During the XLIV SIFO (Italian Society of Hospital Pharmacy) National Congress held in Rome from October 5th to 8th, Deenova welcomed Professor Andrea Cambieri, Medical Director of Gemelli Polyclinic in Rome, to its booth. Professor Cambieri discussed with Fulvio Rudello, Deenova’s Director of Operations, the recognition received by the IRCCS Agostino Gemelli University Polyclinic as the best Italian hospital according to Newsweek, and the new decree from the Ministry of Health regarding medical device traceability.
FR: Newsweek, the renowned US magazine, recently published its fifth annual analysis of the world’s best hospitals, in collaboration with the research company Statista Inc. In total 2,300 hospitals in 28 countries, including Italy, were evaluated. At the top of the list of the best Italian hospitals stands the Gemelli Polyclinic in Rome. Congratulations are certainly well-deserved at this point. In your opinion, what were the determining factors in achieving this outstanding result?
AC: Since Newsweek started publishing these rankings we have consistently performed very well: in the latest analysis we are the top hospital in Italy and thirty-eighth worldwide. This is a source of pride for us, considering the number and, above all, the quality of hospitals included in the rankings of the best facilities on the planet. We reached this level thanks to great teamwork which managed to combine the excellence of individual clinics with intense organizational efforts aimed at highlighting and tracking quality, while involving all professionals in continuous improvement activities.
Being recognised as the best hospital in Italy emphasizes the commitment of the Gemelli Polyclinic to quality and patient care. Could you elaborate on the specific initiatives or programs that contribute to ensuring a world-class level of healthcare and how you engage staff and the community in promoting these high standards?
The path that led us to excellence certainly passes through the Joint Commission International accreditation process. Two years ago, we obtained the first international certification at this level, as the result of a commitment undertaken many years earlier that involved all health professions in a relentless pursuit of quality. In June 2024 we will face recertification, which is equally challenging. It is necessary to involve staff through training and information sessions, as well as the so-called tracer activities, which involve field verification of individual records and individual patients for quality and compliance with Joint Commission standards. The project, therefore, continues day after day and also includes simulated inspections to measure the achievement and maintenance of required standards.
The Ministry of Health has recently issued a new decree concerning the traceability of medical devices through the obligation to register the UDI code. The Gemelli Polyclinic has already been maintaining UDI registration for years, already complying with future developments of this requirement. Could you share further details on this initiative?
We implemented traceability of surgery room medical devices from the very beginning. The process started in 2015 and through the partnership with Deenova, relies on cutting-edge technological solutions that have effectively relieved the nursing staff of the obligation to both record consumption and daily check for expiry dates or non-compliance with operating theatre logistics, as the system does this automatically. Thus, we have focused professionals on their specific activities: patient care for nurses, and the fine logistics of devices with safety and quality control for the pharmacists.
What tangible results have been achieved through the implementation of these systems for medical device traceability at the Gemelli Polyclinic?
We are very satisfied with this system, which is also continuously evolving: together with Deenova we have invented and implemented simple original solutions to improve the service and make it more effective. One of the main advantages is, of course, cost control, because at this point we are able to finely track who uses what, and why.
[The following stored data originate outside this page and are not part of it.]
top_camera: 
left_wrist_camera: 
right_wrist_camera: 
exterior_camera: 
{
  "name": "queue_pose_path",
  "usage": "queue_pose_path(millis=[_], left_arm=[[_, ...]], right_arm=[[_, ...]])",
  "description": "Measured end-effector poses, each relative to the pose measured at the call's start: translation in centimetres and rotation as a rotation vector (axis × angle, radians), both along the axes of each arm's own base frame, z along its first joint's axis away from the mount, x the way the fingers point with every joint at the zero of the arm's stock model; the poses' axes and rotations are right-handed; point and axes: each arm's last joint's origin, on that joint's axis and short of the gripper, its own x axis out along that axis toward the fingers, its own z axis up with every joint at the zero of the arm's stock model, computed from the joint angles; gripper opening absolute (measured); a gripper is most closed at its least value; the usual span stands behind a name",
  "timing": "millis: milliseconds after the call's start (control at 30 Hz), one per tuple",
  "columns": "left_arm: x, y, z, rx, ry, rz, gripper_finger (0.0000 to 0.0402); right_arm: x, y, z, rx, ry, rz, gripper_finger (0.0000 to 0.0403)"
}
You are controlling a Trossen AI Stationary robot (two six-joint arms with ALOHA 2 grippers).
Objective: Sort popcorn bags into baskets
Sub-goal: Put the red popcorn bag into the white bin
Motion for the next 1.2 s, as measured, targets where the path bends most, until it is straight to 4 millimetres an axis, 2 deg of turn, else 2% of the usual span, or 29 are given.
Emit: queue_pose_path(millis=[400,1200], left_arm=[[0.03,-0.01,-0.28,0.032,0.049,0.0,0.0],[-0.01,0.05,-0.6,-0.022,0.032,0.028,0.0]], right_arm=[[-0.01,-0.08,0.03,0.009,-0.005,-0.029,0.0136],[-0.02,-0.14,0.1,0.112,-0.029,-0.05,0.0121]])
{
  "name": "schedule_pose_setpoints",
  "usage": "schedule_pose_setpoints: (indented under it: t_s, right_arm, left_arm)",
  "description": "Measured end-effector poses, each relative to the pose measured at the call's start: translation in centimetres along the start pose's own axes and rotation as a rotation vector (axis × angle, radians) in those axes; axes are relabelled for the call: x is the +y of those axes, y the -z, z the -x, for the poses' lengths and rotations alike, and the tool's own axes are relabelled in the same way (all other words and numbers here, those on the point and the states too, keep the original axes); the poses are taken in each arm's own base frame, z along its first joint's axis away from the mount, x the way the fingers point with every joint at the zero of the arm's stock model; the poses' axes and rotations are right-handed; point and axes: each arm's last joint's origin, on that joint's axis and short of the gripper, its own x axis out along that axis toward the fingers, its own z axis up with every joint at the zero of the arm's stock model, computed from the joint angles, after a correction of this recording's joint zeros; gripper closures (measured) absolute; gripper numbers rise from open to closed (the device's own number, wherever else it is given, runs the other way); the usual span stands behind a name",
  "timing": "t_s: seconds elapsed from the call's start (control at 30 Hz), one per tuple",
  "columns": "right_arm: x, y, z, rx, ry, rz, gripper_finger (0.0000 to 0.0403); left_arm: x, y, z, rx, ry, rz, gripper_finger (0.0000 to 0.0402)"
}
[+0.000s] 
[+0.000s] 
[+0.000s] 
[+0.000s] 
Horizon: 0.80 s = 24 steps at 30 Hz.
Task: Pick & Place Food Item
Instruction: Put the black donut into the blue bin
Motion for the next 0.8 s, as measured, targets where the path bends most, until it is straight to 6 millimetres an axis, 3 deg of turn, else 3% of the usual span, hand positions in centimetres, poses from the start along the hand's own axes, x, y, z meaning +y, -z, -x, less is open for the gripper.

Therefore, we can capillarily verify the appropriateness of consumption and compliance with protocols, assigning each consumption to each surgeon, each unit, and each procedure. But there is more: we also avoid stockouts and potentially dangerous situations for patient safety, monitor products nearing expiration, as well as any logistical misalignments that may lead to problems in retrieving the device even if present but in the wrong location within the surgery department.
Considering the high standard of excellence achieved, what are the key strategies and projects that Gemelli Polyclinic intends to implement to preserve and improve the quality of healthcare in the near future and maintain its leadership in Italy?
Quality and leadership are maintained through daily and shared work by all professionals. The Joint Commission certification is one of the tools we have used. Another tool we are pursuing is to set up the hospital with a focus on ‘value best healthcare’, i.e. building patient-centred pathways rather than focusing on operational units or so-called organisational silos of care. Clearly, this is a challenging transformation, because it calls into play all skills and requires a change of mind that forces us to step out of our comfort zone to seek a new positioning. Yet, we believe that this is the path not only to maintain our excellence, but to improve even further.